Data excerpts:
######

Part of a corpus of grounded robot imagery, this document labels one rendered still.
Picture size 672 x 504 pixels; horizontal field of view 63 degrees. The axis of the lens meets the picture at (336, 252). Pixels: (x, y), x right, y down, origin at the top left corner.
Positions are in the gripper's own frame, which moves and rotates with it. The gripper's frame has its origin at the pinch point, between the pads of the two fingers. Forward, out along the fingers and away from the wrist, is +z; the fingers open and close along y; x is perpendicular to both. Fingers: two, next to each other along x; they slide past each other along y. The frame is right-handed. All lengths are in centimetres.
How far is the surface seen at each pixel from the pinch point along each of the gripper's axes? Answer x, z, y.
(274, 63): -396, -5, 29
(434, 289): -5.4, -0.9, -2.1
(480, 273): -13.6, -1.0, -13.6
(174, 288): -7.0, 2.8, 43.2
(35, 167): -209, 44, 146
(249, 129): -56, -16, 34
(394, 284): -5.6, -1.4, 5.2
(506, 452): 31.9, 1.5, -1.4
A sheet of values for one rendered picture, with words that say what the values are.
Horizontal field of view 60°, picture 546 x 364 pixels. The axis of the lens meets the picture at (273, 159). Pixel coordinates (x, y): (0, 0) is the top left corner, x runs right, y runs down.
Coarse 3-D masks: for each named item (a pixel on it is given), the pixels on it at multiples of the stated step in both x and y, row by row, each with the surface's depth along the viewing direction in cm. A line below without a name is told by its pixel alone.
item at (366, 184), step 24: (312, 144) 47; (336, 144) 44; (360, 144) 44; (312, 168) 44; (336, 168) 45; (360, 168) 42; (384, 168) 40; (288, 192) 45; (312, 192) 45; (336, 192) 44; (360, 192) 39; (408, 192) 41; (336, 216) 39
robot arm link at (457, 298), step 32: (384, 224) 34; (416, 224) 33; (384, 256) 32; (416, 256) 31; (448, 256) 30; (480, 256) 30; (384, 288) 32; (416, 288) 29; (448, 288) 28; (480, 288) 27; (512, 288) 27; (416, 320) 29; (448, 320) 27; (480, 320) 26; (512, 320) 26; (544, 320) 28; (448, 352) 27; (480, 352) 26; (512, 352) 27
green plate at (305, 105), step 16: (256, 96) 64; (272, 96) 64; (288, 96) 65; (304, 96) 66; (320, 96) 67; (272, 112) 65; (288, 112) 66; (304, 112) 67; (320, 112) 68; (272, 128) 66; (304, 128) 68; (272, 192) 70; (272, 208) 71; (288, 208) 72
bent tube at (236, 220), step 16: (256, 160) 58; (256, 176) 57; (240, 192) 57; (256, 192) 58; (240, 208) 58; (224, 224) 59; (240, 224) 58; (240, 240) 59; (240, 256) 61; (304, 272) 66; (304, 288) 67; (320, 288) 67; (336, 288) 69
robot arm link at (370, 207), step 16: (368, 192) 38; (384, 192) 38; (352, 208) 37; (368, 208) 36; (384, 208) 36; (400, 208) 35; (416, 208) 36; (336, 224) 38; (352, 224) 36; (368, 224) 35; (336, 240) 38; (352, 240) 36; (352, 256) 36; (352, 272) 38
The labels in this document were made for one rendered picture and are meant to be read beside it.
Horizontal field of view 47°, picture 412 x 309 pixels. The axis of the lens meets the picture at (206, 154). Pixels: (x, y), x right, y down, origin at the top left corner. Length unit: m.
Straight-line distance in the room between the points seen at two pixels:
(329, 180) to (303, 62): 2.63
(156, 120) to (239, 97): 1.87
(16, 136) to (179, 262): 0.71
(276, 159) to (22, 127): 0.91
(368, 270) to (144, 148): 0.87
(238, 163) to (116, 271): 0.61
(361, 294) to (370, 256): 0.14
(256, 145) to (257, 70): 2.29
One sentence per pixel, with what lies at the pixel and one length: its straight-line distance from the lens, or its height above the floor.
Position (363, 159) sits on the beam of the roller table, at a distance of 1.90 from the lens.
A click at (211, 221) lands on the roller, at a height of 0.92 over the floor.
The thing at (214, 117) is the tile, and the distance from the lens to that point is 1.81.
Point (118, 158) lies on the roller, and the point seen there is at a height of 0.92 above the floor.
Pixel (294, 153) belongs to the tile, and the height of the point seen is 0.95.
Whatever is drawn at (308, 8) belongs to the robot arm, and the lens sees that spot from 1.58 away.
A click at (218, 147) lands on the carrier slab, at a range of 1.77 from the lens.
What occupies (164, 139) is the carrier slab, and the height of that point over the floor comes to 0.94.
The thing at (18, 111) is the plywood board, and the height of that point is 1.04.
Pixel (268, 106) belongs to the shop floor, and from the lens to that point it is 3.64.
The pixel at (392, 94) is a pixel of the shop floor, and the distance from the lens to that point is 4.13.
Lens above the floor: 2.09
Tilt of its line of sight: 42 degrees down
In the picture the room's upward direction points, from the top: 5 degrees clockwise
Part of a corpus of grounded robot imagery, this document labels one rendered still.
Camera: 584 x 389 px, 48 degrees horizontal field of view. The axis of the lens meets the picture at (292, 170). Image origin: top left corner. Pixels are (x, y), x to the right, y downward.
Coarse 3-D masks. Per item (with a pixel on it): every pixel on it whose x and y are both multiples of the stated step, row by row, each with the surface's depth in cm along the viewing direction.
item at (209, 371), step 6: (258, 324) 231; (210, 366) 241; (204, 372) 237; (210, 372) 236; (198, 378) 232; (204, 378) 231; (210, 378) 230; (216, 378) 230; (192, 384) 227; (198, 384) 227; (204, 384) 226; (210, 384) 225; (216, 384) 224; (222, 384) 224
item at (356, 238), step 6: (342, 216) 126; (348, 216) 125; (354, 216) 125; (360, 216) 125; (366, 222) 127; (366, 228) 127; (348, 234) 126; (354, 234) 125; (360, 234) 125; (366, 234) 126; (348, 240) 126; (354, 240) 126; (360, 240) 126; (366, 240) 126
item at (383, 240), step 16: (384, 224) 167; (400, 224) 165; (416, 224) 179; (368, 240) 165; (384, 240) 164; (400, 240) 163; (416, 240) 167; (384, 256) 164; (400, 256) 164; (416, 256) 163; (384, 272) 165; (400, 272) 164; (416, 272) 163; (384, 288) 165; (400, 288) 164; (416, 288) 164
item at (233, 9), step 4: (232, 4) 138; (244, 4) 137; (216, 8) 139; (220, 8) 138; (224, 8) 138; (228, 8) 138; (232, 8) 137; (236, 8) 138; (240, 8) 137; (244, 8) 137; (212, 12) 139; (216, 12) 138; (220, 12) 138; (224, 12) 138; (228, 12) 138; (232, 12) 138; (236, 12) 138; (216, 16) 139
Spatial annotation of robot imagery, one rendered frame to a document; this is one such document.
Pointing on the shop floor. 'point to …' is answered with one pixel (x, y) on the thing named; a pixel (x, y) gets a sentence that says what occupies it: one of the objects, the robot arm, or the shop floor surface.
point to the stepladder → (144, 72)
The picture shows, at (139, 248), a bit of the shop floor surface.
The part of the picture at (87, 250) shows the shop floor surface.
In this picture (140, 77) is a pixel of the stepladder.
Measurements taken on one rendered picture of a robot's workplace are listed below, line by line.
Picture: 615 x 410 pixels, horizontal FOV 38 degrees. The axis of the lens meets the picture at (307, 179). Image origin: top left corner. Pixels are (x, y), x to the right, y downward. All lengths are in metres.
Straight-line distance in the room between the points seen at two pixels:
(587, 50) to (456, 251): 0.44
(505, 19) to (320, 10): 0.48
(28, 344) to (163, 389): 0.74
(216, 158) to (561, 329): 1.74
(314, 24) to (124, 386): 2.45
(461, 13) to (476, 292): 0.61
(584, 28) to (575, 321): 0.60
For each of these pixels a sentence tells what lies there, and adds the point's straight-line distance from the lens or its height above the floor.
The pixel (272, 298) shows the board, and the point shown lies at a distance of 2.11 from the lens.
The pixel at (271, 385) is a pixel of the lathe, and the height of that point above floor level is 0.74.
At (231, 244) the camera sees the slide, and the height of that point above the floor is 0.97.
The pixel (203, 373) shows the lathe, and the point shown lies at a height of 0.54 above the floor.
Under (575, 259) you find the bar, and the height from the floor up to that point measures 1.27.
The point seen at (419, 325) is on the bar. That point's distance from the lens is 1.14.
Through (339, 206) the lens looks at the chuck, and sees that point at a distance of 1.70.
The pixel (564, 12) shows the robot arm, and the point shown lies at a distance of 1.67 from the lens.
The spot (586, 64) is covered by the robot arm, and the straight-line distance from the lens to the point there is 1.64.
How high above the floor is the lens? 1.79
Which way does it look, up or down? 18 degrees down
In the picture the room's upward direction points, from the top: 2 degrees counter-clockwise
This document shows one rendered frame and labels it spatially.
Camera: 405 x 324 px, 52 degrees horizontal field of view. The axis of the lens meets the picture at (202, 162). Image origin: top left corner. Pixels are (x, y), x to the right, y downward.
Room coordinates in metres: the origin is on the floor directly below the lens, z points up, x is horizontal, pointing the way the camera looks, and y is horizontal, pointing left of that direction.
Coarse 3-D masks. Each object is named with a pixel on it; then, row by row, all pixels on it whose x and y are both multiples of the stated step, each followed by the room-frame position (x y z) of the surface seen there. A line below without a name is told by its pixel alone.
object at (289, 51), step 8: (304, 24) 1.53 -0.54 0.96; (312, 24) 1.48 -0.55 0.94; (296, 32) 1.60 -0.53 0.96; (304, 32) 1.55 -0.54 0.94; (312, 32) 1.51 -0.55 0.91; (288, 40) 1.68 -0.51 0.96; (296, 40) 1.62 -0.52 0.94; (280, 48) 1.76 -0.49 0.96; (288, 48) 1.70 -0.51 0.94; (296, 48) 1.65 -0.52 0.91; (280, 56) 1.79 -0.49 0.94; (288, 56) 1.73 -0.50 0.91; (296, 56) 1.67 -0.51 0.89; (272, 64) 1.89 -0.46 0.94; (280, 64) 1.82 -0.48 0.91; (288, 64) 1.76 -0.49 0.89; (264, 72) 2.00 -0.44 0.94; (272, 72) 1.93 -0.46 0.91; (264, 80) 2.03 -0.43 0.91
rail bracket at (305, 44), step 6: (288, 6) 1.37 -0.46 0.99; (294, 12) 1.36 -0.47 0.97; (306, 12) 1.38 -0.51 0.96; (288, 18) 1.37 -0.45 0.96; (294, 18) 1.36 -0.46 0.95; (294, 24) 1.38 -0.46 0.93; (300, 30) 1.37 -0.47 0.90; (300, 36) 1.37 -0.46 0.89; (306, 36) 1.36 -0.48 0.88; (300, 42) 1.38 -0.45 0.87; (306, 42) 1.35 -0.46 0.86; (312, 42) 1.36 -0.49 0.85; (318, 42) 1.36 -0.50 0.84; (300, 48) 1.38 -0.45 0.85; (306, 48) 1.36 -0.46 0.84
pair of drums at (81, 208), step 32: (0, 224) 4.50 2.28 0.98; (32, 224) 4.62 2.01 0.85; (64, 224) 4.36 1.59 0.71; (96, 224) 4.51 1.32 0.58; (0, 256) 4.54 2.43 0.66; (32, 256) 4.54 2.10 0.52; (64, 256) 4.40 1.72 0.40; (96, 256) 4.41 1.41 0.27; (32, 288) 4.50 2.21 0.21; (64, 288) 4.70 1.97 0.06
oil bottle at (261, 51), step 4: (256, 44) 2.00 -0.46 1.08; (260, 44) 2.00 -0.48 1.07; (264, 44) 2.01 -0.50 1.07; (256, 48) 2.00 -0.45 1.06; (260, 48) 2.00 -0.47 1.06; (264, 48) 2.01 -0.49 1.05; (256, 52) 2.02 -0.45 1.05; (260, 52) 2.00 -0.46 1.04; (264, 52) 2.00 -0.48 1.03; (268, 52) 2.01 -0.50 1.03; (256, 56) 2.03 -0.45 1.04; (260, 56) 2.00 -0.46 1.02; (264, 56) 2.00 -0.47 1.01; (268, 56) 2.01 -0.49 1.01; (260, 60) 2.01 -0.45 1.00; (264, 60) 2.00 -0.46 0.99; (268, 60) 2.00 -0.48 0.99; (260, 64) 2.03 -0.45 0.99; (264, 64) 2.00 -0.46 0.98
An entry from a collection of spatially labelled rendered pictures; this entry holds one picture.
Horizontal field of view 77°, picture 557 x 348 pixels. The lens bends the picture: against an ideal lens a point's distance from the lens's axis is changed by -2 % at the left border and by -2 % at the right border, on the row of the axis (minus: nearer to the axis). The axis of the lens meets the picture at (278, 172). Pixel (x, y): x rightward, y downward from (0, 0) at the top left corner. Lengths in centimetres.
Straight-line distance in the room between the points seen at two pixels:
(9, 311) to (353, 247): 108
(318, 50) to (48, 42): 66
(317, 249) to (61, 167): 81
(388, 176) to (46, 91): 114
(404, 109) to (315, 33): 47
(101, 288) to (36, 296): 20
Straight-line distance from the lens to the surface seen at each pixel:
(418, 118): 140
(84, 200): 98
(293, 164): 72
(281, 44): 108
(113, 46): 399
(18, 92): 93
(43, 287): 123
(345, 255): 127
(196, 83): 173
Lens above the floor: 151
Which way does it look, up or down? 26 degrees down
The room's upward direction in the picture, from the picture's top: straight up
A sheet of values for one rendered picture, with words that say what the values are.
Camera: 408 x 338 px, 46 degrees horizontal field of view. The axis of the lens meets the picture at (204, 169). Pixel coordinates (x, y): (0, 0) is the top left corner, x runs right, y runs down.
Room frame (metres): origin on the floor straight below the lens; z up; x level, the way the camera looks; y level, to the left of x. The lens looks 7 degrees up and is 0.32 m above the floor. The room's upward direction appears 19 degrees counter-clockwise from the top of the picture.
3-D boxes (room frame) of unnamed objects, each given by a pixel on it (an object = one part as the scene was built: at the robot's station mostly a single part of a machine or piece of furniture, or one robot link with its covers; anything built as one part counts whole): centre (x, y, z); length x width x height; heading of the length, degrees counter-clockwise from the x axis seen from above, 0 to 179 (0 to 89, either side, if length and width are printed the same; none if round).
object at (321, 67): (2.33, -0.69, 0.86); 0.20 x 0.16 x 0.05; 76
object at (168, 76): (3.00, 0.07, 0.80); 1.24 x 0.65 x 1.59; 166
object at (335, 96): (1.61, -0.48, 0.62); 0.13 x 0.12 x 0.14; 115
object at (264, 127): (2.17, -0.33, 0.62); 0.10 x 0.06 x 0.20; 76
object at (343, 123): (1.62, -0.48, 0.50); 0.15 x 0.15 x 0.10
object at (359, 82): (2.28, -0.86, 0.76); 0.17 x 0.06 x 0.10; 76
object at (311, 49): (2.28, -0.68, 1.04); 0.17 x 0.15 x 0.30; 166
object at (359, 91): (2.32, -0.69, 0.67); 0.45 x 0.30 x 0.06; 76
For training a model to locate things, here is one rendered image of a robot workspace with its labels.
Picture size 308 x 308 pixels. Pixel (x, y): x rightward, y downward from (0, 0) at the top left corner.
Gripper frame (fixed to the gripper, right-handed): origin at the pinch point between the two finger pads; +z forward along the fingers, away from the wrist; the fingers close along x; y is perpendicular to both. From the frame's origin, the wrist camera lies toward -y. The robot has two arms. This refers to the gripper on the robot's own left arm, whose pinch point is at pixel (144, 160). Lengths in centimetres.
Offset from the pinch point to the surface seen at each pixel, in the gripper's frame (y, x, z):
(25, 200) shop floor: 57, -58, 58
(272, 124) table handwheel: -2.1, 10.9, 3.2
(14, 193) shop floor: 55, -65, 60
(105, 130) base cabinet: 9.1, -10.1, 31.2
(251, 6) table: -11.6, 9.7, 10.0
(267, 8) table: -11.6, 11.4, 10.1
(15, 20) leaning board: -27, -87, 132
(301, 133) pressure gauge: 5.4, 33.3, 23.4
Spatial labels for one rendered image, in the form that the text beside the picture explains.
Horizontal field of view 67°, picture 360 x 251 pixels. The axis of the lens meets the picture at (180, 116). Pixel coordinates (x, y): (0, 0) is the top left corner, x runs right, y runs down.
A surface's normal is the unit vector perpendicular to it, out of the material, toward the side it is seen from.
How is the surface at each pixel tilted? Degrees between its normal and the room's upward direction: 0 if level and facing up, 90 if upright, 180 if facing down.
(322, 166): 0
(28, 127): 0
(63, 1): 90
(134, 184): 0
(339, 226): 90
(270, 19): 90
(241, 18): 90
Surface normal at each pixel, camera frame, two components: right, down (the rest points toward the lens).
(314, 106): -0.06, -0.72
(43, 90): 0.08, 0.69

######

## Exercise goal
Your answer should consist solely of the lines above from the line with "rail bracket at" to the line with "pair of drums", both included, reproduced exactly.

## Worked solution
rail bracket at (305, 44), step 6: (288, 6) 1.37 -0.46 0.99; (294, 12) 1.36 -0.47 0.97; (306, 12) 1.38 -0.51 0.96; (288, 18) 1.37 -0.45 0.96; (294, 18) 1.36 -0.46 0.95; (294, 24) 1.38 -0.46 0.93; (300, 30) 1.37 -0.47 0.90; (300, 36) 1.37 -0.46 0.89; (306, 36) 1.36 -0.48 0.88; (300, 42) 1.38 -0.45 0.87; (306, 42) 1.35 -0.46 0.86; (312, 42) 1.36 -0.49 0.85; (318, 42) 1.36 -0.50 0.84; (300, 48) 1.38 -0.45 0.85; (306, 48) 1.36 -0.46 0.84
pair of drums at (81, 208), step 32: (0, 224) 4.50 2.28 0.98; (32, 224) 4.62 2.01 0.85; (64, 224) 4.36 1.59 0.71; (96, 224) 4.51 1.32 0.58; (0, 256) 4.54 2.43 0.66; (32, 256) 4.54 2.10 0.52; (64, 256) 4.40 1.72 0.40; (96, 256) 4.41 1.41 0.27; (32, 288) 4.50 2.21 0.21; (64, 288) 4.70 1.97 0.06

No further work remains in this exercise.